What the task requires: One number should be the full reply: how many lines of the material below contain "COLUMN".

Source material:
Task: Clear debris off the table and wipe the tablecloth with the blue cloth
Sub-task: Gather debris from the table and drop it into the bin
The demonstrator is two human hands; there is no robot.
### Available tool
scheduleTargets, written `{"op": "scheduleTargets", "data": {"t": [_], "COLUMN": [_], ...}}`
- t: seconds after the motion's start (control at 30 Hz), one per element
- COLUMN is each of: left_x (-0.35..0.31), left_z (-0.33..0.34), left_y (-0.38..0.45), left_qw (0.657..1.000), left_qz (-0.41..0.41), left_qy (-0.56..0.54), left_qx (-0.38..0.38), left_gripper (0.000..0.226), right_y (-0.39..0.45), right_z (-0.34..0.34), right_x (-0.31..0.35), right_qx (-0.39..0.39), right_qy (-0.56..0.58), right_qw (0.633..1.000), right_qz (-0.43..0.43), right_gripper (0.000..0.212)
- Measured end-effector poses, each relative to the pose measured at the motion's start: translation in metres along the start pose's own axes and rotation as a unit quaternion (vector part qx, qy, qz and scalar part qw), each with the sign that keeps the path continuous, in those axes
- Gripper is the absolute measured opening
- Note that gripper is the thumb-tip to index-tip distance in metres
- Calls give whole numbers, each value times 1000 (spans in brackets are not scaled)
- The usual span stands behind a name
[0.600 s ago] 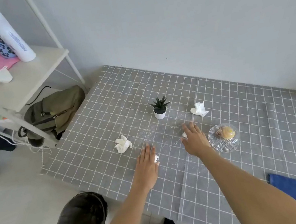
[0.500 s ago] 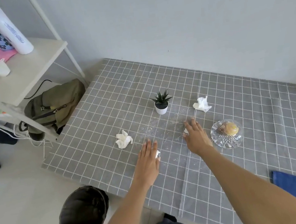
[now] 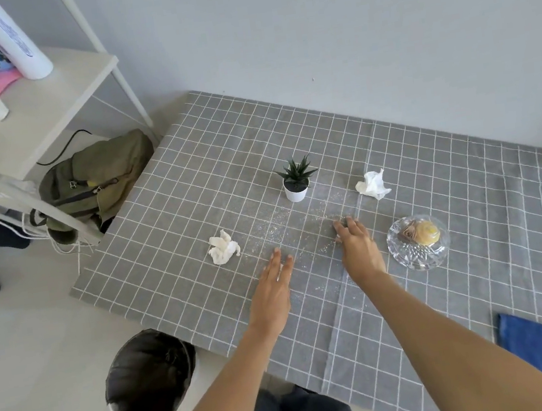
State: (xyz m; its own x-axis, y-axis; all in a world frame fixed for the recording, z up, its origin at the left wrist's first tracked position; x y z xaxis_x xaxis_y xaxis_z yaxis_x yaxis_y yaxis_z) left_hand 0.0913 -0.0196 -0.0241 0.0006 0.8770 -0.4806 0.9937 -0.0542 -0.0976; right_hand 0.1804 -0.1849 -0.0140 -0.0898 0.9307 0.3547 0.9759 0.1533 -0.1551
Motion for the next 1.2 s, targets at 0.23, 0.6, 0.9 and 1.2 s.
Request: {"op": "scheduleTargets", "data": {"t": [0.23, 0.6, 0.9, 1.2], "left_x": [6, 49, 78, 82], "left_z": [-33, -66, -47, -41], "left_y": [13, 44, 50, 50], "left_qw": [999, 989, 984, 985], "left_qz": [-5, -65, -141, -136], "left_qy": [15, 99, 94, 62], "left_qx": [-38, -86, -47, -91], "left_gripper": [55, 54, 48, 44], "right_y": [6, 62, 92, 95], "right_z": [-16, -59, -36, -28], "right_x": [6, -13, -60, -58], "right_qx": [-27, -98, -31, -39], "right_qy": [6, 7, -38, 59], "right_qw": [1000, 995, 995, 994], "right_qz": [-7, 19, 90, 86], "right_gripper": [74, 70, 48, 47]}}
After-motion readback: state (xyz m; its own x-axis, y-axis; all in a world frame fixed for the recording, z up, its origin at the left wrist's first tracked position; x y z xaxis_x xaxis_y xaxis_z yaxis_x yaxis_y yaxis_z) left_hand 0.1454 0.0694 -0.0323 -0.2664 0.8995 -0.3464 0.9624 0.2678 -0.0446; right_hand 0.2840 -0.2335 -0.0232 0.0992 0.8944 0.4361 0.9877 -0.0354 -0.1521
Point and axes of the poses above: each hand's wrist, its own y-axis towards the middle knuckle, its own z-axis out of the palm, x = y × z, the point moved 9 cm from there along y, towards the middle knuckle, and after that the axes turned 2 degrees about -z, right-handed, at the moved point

Solved exercise: 2